The course of the next three weeks would be marked by extreme volatility in both directions. On March 12th, the S&P experienced its largest daily decline since Black Monday of 1987 falling 9.5%. The following day, as President Trump declared a national emergency, the S&P gained back the majority of its losses surging over 9%. This volatility “tripped” stock market circuit breakers multiple times in one week and also caused the VIX, known as Wall Street’s fear gauge, to surpass levels last seen in 2008. More impressive however than market swings was the speed at which the Federal Reserve and the U.S. Government responded to the economic crisis. In a matter of weeks the Fed moved faster than it did during the entire 2008 financial crisis dropping interest rates, purchasing large quantities of government debt and even lending to American businesses. Congressional lawmakers followed with a historic $2+ trillion stimulus package that provided direct payments to taxpayers, jobless benefits and over $500 billion to distressed businesses. All told, equities experienced their worst quarter since 2008 as the S&P fell 34% from market highs and then bounced back to finish the quarter down 20%.

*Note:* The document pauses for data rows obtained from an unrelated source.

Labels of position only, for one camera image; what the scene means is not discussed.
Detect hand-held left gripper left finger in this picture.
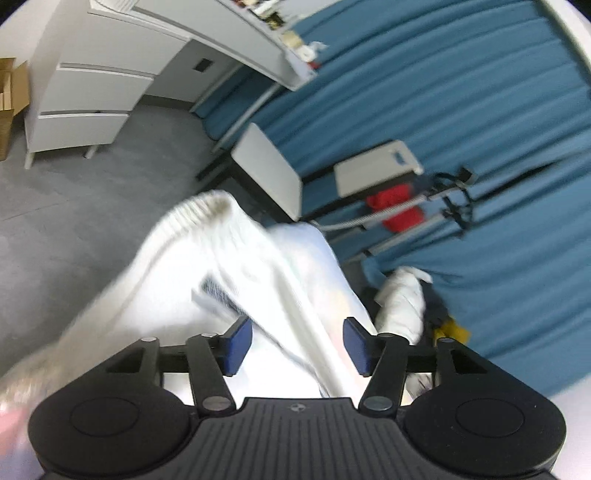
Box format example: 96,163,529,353
88,318,254,416

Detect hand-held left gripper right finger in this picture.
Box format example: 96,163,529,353
342,318,509,416

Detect white sweatpants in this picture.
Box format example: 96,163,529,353
0,189,407,416

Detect white down jacket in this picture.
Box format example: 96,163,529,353
374,267,433,345

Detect mustard yellow garment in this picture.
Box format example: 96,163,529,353
434,318,471,343

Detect red cloth bundle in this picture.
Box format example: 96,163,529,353
366,184,426,233

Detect grey chair seat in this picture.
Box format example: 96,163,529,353
334,140,424,200

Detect blue curtain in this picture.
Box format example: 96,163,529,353
332,157,591,398
191,0,591,220

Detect white folding side table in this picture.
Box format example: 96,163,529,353
196,122,304,223

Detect pastel tie-dye blanket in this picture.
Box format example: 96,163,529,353
0,401,37,480

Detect white dressing desk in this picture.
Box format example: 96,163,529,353
23,0,320,169

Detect cardboard box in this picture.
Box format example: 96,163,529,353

Given the economic disruption created by the Coronavirus, it is likely we will experience a short but deep global contraction as we begin the second quarter. The total effect on global output depends largely on the length of time the pandemic stalls international commerce, but current year-end forecasts point to a global GDP reduction from 2.3% to approximately 1.2%. Domestic forecasts also point to a deep, but likely short, U.S. recession as the nationwide stay-at-home order keeps businesses across the country closed, as well as our national parks here in Jackson. Markets have also repriced expectations for a more elongated “U” shaped recovery that is likely to last into 2021. On a positive note however, the characteristics of this recession are different from a typical recession in that consumers and businesses aren’t necessarily unwilling to spend, they are unable to spend. This coupled with the large amounts of monetary and fiscal policy could lead to a sizable pent-up demand that would bolster recovery as consumers reenter the marketplace.
The uncertainty around the length of time that the stay-at-home directive remains in place will also likely continue to feed market volatility. It is quite possible as new economic data is released in the coming weeks the market will retest recent lows. As history has shown, the bottoming of equity markets is a process, not a price.
We believe patience and a proactive approach to managing risk are essential tools for investors as the markets search for stability. As we advised in our 2019 year-end commentary, we support properly constructed, diversified portfolios based on your goals, risk tolerance and timeline. With markets the most volatile they’ve been since 2008, we encourage you to schedule a call or video conference with us to ensure your portfolio is properly aligned with your timeline and goals.
It’s safe to say the impact of the Coronavirus has been felt by us all. The pandemic has created both a public health and economic crisis. But, our country, just like our small town of Jackson, is resilient and innovative when faced with a challenge. Nationwide our schools and businesses are finding new ways to keep learning and commerce moving forward from our homes, automakers are retooling factories to produce medical equipment; pharmaceutical companies are working day and night to find a cure. And, despite the Coronavirus throwing a stick through our economy’s spokes, our markets have and continue to work. Our economy was also at it’s best as we entered this crisis, and while this pandemic won’t be easily conquered, neither will our country’s spirit and tenacity.